Attendu que le liquidateur et l’administrateur judiciaires de la société ATP font grief à l’arrêt d’accueillir la requête en revendication alors, selon le moyen, qu’il incombe au vendeur d’identifier et d’individualiser les biens qu’il entend revendiquer dans le patrimoine de la personne morale débitrice ; que seuls le défaut d’établissement de l’inventaire ou l’obstacle mis par la société débitrice à la réalisation d’un inventaire plus détaillé renversent la charge de la preuve, et mettent à la charge du liquidateur de la société débitrice l’obligation de prouver que les marchandises revendiquées n’existaient plus en nature au jour du jugement d’ouverture ; qu’en considérant cependant qu’un inventaire présentant un caractère incomplet, sommaire et/ou inexploitable était assimilable à une absence d’inventaire, et avait pour effet juridique d’induire un reversement de la charge de la preuve et l’obligation pour le débiteur de prouver que les biens revendiqués n’existaient pas en nature dans son patrimoine au jour de l’ouverture de sa procédure collective, la cour d’appel a violé les dispositions des articles L. 622-6, L. 624-16, L. 631-9 et L. 641-1 du code de commerce ;

Mais attendu qu’en présence d’un inventaire incomplet, sommaire ou inexploitable, qui équivaut à l’absence d’inventaire obligatoire prévu par l’article L. 622-6 du code de commerce, la preuve que le bien revendiqué, précédemment détenu par le débiteur, n’existe plus en nature au jour du jugement d’ouverture, incombe au liquidateur ; qu’ayant souverainement retenu que l’inventaire des actifs de la société ATP, dressé les 20 et 21 mars 2013, était sommaire et incomplet, et que le liquidateur de cette société n’apportait pas la preuve que les marchandises revendiquées n’existaient plus en nature à la date du jugement d’ouverture, la cour d’appel en a exactement déduit que l’action en revendication devait être accueillie ;

Et attendu qu’il n’y a pas lieu de statuer par une décision spécialement motivée sur le moyen, pris en sa première branche, qui n’est manifestement pas de nature à entraîner la cassation ;

PAR CES MOTIFS :

REJETTE le pourvoi ;

TEXTES

Code de commerce

Article L. 622-6

Dès l’ouverture de la procédure, il est dressé un inventaire du patrimoine du débiteur ainsi que des garanties qui le grèvent. Cet inventaire, remis à l’administrateur et au mandataire judiciaire, est complété par le débiteur par la mention des biens qu’il détient susceptibles d’être revendiqués par un tiers. Le débiteur entrepreneur individuel à responsabilité limitée y fait en outre figurer les biens détenus dans le cadre de l’activité à raison de laquelle la procédure a été ouverte qui sont compris dans un autre de ses patrimoines et dont il est susceptible de demander la reprise dans les conditions prévues par l’article L. 624-19.

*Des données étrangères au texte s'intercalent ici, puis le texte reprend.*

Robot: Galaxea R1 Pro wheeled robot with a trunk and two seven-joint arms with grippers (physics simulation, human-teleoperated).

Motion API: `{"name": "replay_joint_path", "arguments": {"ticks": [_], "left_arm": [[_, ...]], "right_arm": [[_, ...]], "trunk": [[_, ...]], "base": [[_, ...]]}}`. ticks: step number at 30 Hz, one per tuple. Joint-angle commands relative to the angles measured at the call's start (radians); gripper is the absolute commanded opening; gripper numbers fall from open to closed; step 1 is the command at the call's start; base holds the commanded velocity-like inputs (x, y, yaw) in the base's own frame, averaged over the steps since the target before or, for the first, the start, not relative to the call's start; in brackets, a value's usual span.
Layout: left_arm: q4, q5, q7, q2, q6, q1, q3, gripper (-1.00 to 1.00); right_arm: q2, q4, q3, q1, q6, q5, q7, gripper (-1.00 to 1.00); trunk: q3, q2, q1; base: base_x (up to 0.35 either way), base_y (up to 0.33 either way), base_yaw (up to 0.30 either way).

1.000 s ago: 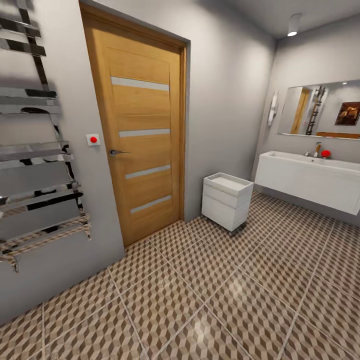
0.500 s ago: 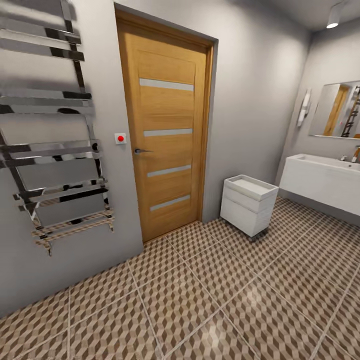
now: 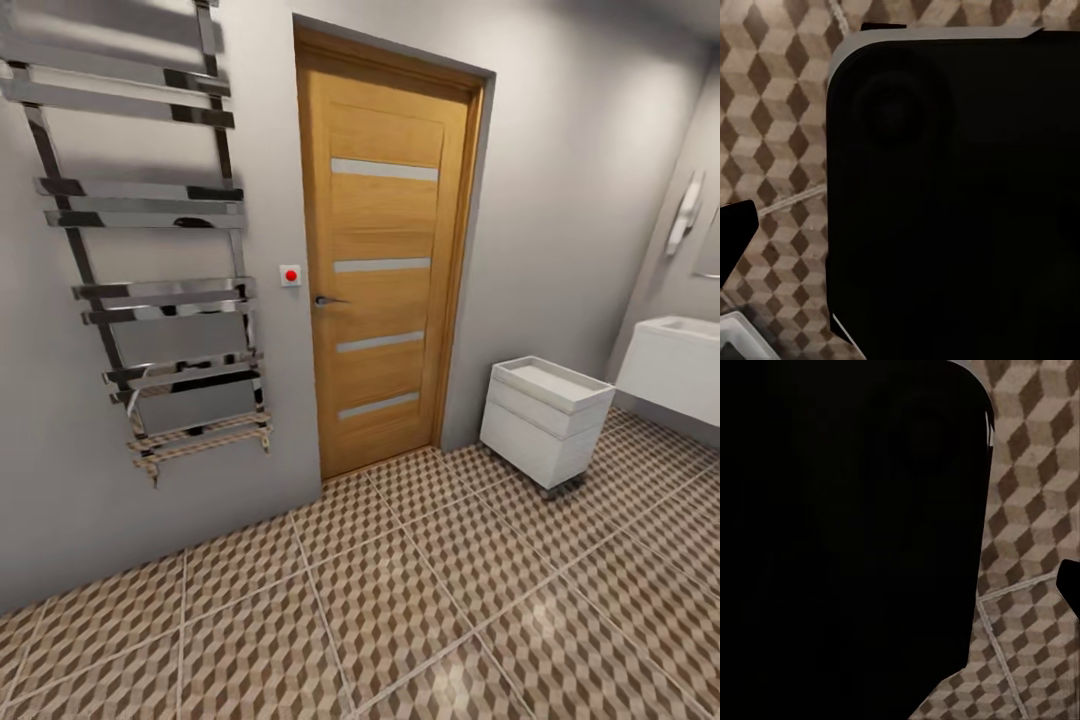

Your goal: Take the four mousetraps from the cabinet in the bathroom and place them on the bathroom floor. Make sure all four end up on the same floor surface, and ensure that at least two of them are either under or directly next to the same bathroom sink.

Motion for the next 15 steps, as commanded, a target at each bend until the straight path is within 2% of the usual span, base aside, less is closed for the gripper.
{"name": "replay_joint_path", "arguments": {"ticks": [1,15], "left_arm": [[0.000,0.004,0.000,0.000,-0.002,0.000,0.001,1.00],[0.000,0.005,0.000,0.000,-0.002,0.000,0.001,1.00]], "right_arm": [[0.000,0.000,0.001,0.000,-0.003,0.001,0.000,1.00],[-0.001,0.000,0.001,0.000,-0.003,0.002,-0.005,1.00]], "trunk": [[-0.001,0.000,0.000],[-0.001,0.000,0.000]], "base": [[0.000,0.000,0.274],[0.000,0.000,0.274]]}}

Le débiteur remet à l’administrateur et au mandataire judiciaire la liste de ses créanciers, du montant de ses dettes et des principaux contrats en cours. Il les informe des instances en cours auxquelles il est partie.

L’administrateur ou, s’il n’en a pas été nommé, le mandataire judiciaire peut, nonobstant toute disposition législative ou réglementaire contraire, obtenir communication par les administrations et organismes publics, les organismes de prévoyance et de sécurité sociale, les établissements de crédit, les sociétés de financement, les établissements de monnaie électronique, les établissements de paiement ainsi que les services chargés de centraliser les risques bancaires et les incidents de paiement, des renseignements de nature à lui donner une exacte information sur la situation patrimoniale du débiteur.

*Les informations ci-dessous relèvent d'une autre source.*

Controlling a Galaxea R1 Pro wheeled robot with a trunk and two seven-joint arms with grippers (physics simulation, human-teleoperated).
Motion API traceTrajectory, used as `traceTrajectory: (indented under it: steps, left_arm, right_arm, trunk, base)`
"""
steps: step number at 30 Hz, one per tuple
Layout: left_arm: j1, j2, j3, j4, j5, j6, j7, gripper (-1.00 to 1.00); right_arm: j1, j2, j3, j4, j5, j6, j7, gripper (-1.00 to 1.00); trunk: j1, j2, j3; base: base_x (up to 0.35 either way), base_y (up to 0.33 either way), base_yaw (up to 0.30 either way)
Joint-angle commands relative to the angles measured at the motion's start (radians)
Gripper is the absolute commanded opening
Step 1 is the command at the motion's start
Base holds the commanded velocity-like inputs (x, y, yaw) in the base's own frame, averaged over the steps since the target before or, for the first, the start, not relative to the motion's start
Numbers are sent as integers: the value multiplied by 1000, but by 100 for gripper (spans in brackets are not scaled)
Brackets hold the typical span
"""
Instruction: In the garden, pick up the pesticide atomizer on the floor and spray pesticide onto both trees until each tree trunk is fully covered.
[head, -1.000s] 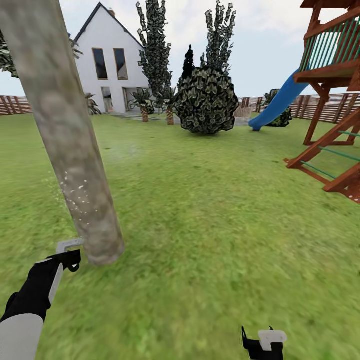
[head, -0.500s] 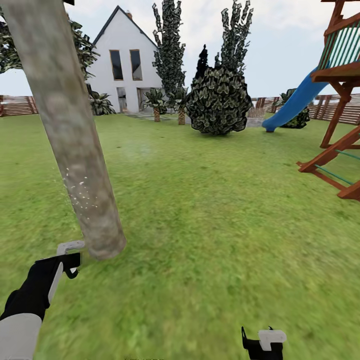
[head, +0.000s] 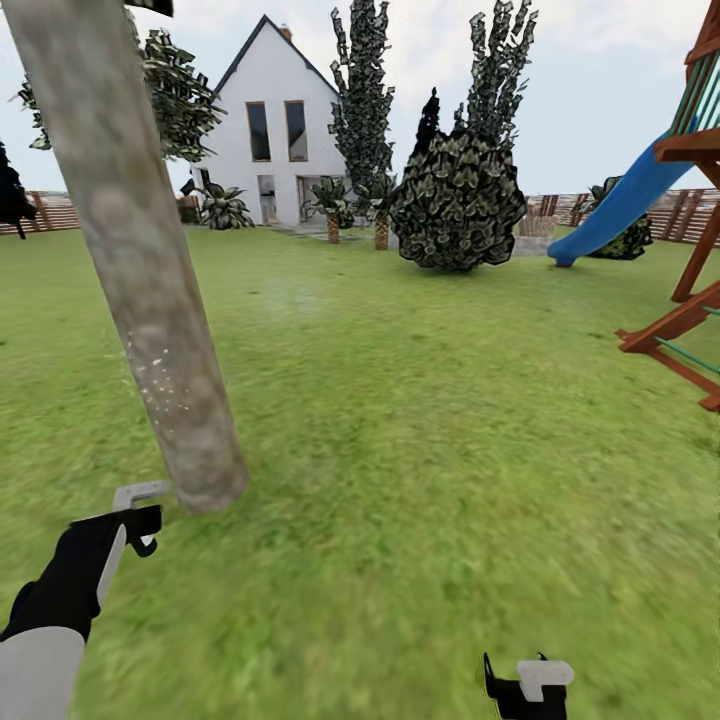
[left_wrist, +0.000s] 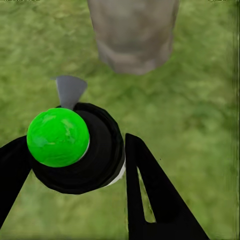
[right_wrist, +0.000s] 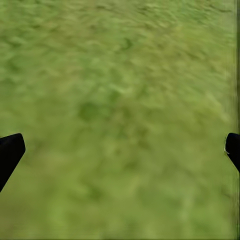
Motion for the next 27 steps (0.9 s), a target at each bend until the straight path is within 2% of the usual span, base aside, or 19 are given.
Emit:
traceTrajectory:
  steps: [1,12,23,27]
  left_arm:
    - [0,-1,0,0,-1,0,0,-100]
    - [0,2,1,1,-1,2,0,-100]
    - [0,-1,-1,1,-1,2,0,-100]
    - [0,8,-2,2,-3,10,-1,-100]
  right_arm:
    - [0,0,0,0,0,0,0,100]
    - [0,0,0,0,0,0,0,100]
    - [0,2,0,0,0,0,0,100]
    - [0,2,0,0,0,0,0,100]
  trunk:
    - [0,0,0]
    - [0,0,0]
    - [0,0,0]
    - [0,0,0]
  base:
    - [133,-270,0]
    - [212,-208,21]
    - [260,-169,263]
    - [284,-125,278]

Lorsque le débiteur exerce une profession libérale soumise à un statut législatif ou réglementaire ou dont le titre est protégé, l’inventaire est dressé en présence d’un représentant de l’ordre professionnel ou de l’autorité compétente dont, le cas échéant, il relève. En aucun cas l’inventaire ne peut porter atteinte au secret professionnel si le débiteur y est soumis.

L’absence d’inventaire ne fait pas obstacle à l’exercice des actions en revendication ou en restitution.

Un décret en Conseil d’Etat fixe les conditions d’application du présent article.